Être une duchess m’a permise de me sentir entourée et épaulée d’autres développeuses. Cela m’a permis de repousser les limites que je m’étais fixées.

Partager tes connaissances et retours d’expériences, tu peux.

Partager, présenter un talk… Vous pourrez tout d’abord présenter un retour d’expérience ou une technologie au sein de votre entreprise, puis lors de meetups et ensuite lors de conférences.

syndrome de l’imposteur

Vous pouvez commencer par effectuer une prez avec une autre personne, un co-speaker si cela vous effraie. Partager vos ReX ou expertises peuvent vous aider à prendre conscience que vous avez des choses à partager et à apprendre aux autres 😉

Effectuer des présentations, que ce soit dans le cadre du travail, ou lors d’événements techniques, demande du travail dans la réalisation des slides et de la présentation en elle-même mais je trouve que c’est une expérience très enrichissante. En partageant avec les autres, cela nous aide à nous améliorer nous aussi grâce aux retours, aux feedbacks et cela nous pousse à approfondir et entrer dans les méandres du sujet que l’on veut présenter.

Du pair-programming, tu feras.

Faites du pair-programming. Travaillez par exemple sur le développement d’une fonctionnalité avec un ou une collègue. Vous pourrez ainsi apprendre de votre collègue et votre collègue pourra apprendre de vous également.

Le syndrome de l’imposteur n’est pas une fatalité, servez-vous en pour vous améliorer et vous prouver que vous assurez. Nous avons la chance de faire un métier où nous sommes payés pour apprendre, et nous apprenons en faisant des erreurs, en explorant, en testant, en itérant. Cet apprentissage continu va vous permettre de prendre confiance en vous.

Vous êtes légitimes !

Le syndrome de l’imposteur, quoi qu’on puisse en dire, est une bonne chose. Il peut vous pousser à vous dépasser, faire de la veille technique pour améliorer vos connaissances, partager vos retours d’expériences… et au final, ce sont des superbes qualités pour un développeur !

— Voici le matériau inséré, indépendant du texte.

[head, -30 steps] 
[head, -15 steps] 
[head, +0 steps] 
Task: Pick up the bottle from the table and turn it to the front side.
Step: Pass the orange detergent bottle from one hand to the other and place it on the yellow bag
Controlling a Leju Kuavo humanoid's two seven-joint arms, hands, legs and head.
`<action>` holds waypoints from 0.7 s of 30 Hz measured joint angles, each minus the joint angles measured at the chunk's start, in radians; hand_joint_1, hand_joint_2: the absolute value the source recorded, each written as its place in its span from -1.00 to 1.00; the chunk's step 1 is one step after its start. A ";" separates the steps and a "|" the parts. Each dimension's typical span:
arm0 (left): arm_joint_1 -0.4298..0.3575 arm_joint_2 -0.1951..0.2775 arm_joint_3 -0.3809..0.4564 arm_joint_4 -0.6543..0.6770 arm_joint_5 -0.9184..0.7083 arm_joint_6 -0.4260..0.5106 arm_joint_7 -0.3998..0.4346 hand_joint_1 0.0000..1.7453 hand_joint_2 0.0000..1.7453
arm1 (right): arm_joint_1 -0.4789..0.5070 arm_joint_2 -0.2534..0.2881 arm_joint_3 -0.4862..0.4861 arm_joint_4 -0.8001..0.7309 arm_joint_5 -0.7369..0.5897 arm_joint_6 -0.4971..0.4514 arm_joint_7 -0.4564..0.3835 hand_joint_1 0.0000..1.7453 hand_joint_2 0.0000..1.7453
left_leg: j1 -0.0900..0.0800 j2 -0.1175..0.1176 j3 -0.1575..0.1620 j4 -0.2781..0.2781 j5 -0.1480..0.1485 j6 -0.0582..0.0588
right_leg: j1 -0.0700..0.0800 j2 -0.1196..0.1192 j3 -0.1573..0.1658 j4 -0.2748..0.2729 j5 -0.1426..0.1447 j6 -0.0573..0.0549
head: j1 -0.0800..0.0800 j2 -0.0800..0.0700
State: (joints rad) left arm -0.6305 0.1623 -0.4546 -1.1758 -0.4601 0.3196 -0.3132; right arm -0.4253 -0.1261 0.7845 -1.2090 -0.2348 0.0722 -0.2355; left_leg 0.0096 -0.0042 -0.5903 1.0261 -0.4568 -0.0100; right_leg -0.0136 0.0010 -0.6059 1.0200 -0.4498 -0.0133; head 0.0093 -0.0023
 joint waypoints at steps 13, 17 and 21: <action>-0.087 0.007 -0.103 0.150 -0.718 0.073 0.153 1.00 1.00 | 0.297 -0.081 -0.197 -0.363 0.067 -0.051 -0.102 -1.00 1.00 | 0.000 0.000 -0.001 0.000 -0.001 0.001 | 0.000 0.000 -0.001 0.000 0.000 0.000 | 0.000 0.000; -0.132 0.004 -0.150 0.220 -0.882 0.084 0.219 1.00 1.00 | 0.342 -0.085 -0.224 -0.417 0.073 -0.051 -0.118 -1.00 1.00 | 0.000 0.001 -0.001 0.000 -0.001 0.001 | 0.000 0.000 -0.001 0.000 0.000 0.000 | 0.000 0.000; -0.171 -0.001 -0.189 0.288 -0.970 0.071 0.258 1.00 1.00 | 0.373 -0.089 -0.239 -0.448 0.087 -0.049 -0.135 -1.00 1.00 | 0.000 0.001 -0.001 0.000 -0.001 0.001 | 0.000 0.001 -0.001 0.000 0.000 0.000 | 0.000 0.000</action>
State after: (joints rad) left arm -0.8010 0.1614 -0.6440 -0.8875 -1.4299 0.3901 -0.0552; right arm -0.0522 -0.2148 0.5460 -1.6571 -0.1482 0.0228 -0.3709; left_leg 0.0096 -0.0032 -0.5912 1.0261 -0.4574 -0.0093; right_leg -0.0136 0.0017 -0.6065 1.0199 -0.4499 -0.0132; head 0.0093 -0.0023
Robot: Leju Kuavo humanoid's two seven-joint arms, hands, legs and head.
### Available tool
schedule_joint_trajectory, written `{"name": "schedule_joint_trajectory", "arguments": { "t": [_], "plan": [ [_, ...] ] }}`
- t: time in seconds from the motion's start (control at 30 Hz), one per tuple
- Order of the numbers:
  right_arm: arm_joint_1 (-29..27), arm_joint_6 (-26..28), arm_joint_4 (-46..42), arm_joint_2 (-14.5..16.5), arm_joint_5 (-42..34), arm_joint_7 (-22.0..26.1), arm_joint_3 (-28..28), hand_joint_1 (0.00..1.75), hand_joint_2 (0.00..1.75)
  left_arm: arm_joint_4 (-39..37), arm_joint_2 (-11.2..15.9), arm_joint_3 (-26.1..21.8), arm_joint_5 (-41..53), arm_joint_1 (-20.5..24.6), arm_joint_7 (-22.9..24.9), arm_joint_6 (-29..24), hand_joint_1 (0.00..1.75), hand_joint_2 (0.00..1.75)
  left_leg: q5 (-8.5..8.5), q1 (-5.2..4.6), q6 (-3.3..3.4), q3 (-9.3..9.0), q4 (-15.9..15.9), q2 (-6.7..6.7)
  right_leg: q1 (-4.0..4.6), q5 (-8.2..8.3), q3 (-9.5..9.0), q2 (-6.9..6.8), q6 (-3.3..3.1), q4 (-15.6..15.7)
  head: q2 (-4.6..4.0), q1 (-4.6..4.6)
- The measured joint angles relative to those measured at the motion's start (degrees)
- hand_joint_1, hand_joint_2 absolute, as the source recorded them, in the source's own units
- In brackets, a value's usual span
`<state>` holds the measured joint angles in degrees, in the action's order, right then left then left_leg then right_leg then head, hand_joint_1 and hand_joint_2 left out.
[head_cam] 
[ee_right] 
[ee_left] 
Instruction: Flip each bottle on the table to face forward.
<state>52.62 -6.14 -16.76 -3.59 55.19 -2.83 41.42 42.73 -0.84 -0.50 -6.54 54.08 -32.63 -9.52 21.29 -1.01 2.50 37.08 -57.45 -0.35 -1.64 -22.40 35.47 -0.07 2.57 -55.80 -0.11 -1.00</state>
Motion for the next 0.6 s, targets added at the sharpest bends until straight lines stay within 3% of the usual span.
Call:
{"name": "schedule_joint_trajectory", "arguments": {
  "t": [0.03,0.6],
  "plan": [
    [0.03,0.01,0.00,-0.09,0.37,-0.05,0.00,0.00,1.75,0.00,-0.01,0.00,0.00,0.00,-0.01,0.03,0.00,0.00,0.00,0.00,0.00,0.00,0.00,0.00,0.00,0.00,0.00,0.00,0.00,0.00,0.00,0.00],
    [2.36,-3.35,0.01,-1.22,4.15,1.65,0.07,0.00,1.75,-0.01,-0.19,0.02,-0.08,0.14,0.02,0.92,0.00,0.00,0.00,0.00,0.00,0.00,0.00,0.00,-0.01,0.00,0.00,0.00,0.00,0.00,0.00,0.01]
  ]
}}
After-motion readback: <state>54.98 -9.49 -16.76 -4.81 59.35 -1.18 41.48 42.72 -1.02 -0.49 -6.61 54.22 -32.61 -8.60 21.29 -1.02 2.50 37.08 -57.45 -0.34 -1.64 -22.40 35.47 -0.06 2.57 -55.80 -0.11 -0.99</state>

Vous êtes développeuse, vous faites un métier technique dans le numérique ou l’informatique, vous souhaitez vous reconvertir ? Si ce métier vous attire, vous passionne, il n’y a pas de raison pour que vous n’y parvenez pas.

N’oubliez pas, vous êtes légitimes ! 😉

Merci beaucoup Aurélie pour ton intervention ! Une question se pose, est-ce que ne pas souffrir du syndrome de l’imposteur révèle d’un manque d’humilité ? Le syndrome de l’imposteur serait-il une sorte de passage obligé ? Ça mériterait un autre article pour en parler.